RAW DATA ::
Segment Open

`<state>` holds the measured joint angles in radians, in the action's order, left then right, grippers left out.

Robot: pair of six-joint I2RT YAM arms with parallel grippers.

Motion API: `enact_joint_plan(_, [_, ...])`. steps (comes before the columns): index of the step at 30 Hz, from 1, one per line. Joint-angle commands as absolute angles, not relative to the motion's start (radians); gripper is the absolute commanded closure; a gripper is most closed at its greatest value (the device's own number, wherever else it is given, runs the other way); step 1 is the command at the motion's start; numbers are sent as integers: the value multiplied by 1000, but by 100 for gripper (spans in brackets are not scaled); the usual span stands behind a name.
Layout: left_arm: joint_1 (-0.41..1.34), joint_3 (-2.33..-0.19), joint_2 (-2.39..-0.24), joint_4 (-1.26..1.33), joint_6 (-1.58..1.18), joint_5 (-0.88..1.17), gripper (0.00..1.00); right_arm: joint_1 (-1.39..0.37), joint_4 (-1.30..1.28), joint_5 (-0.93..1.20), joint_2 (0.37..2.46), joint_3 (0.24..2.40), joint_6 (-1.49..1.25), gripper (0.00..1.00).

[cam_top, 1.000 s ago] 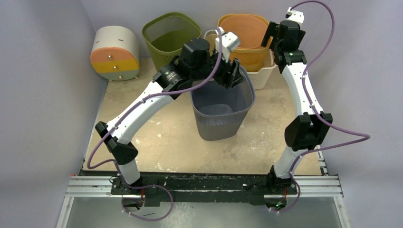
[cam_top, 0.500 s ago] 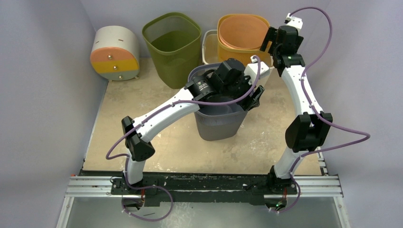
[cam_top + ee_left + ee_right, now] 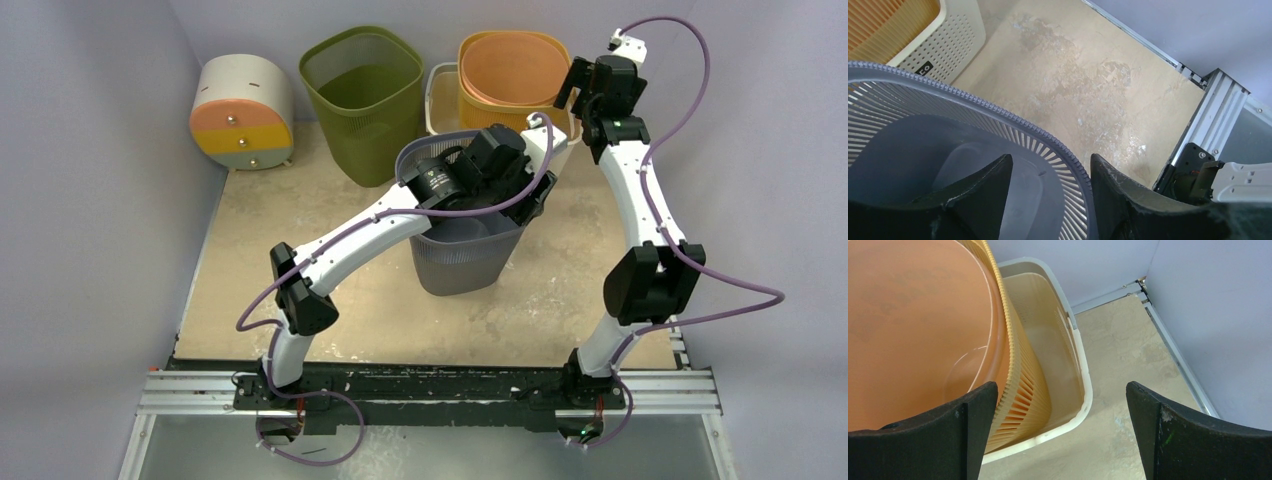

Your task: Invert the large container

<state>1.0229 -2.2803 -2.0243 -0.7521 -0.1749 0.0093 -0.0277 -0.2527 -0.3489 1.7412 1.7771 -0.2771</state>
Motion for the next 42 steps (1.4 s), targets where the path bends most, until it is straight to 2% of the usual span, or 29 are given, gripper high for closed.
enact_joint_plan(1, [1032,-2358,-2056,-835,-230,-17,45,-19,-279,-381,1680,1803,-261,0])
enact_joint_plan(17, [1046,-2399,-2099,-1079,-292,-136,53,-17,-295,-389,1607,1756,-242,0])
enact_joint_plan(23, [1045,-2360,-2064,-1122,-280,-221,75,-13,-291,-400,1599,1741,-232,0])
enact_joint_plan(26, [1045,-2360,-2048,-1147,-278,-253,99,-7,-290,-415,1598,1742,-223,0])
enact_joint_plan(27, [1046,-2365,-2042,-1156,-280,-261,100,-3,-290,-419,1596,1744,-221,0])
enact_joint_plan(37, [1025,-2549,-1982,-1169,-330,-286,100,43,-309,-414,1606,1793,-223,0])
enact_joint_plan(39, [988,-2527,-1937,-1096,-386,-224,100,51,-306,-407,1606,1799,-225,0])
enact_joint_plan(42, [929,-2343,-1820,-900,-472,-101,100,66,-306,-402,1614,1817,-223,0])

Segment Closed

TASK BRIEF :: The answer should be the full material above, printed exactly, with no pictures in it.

ANSWER TO THIS PROBLEM ::
`<state>` holds the measured joint angles in radians, in the action's order, left then right, grippers left out.

Robot: pair of six-joint I2RT YAM arms with parallel grippers.

Motion API: `enact_joint_plan(_, [_, ...])`. steps (comes before the columns): index of the step at 30 Hz, from 1, one per line. Joint-angle commands as absolute angles, not relative to the motion's start (radians); gripper is the absolute commanded closure; a gripper is most closed at its greatest value (the device's own number, wherever else it is given, runs the other way); step 1 is the command at the motion's start; numbers are sent as integers: the value multiplied by 1000, but by 100 for gripper (spans in brackets are not scaled); the usual span stands behind a name.
Layout: left_arm: joint_1 (-0.41..1.34), joint_3 (-2.33..-0.19), joint_2 (-2.39..-0.24), joint_4 (-1.26..1.33), joint_6 (-1.58..1.18), joint_5 (-0.88..1.17), gripper (0.00..1.00); right_arm: joint_1 (-1.39..0.37), joint_4 (-1.30..1.28), joint_5 (-0.93..1.20), joint_2 (0.37..2.46), joint_3 (0.24..2.40), joint_6 (-1.49..1.25), gripper (0.00..1.00).

[cam_top, 1.000 s ago] 
[cam_top, 0.500 s ago] 
[cam_top + ee_left + ee_right, now] 

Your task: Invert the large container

<state>1.0229 -2.2803 -2.0243 -0.7521 -0.1749 0.0093 -0.0277 -0.2527 -0.3489 1.7412 1.7771 -0.2771</state>
Motion for the next 42 steps (1.4 s), targets where the path bends most, until it is straight to 2% of the usual span, or 29 are given, gripper high for closed.
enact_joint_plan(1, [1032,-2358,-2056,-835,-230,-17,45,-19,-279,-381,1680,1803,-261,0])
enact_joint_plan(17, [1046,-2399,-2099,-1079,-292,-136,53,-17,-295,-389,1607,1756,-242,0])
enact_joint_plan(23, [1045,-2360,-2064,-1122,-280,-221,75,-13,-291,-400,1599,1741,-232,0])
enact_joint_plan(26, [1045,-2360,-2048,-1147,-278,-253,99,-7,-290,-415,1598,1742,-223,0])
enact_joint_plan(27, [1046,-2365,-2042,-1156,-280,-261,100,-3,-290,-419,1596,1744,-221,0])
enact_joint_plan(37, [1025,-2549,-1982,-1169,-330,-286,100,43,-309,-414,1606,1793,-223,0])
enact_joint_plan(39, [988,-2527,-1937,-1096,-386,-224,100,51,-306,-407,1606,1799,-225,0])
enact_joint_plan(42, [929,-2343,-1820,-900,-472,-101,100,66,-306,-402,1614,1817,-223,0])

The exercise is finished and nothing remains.